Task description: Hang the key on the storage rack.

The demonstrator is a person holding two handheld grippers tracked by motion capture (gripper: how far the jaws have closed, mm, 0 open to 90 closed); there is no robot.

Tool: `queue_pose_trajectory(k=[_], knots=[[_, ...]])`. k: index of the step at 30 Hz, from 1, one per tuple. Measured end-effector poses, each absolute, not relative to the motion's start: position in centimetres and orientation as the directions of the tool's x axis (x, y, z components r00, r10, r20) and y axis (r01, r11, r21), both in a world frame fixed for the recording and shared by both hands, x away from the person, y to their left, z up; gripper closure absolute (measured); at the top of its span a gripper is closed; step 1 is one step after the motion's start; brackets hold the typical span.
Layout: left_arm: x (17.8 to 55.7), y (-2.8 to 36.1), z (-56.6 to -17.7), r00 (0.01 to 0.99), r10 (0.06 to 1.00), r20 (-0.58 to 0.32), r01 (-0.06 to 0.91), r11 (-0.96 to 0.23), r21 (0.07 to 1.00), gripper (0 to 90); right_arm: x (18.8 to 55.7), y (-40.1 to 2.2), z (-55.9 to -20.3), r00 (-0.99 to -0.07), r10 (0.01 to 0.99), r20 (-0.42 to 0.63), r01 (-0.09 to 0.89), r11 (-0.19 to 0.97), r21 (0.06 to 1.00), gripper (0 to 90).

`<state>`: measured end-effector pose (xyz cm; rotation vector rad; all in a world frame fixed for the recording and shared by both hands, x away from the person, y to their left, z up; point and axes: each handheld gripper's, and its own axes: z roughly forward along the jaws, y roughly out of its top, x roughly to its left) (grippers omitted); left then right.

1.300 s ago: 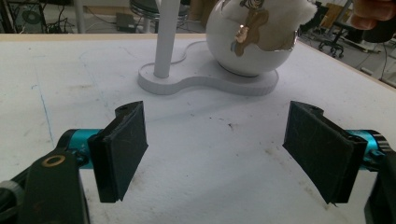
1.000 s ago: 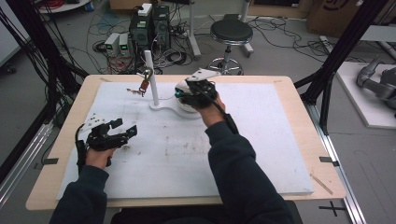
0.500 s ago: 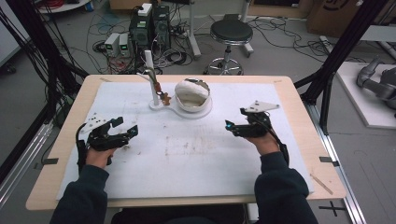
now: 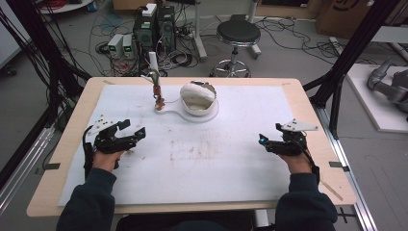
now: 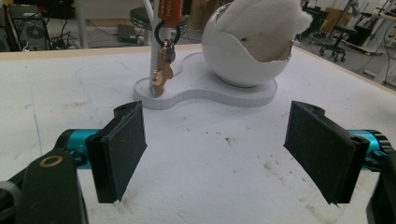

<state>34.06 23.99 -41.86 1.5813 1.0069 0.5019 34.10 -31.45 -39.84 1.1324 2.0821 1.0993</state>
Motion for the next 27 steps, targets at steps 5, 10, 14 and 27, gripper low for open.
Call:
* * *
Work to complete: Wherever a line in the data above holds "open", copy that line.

The completed task:
The demonstrator is a person holding two handheld grippers tracked by motion capture (gripper: how far the jaws have closed, mm, 0 open to 90 closed); there is no robot.
Motion for the next 27 steps, targets at steps 5, 10, 14 and 27, gripper low for open.

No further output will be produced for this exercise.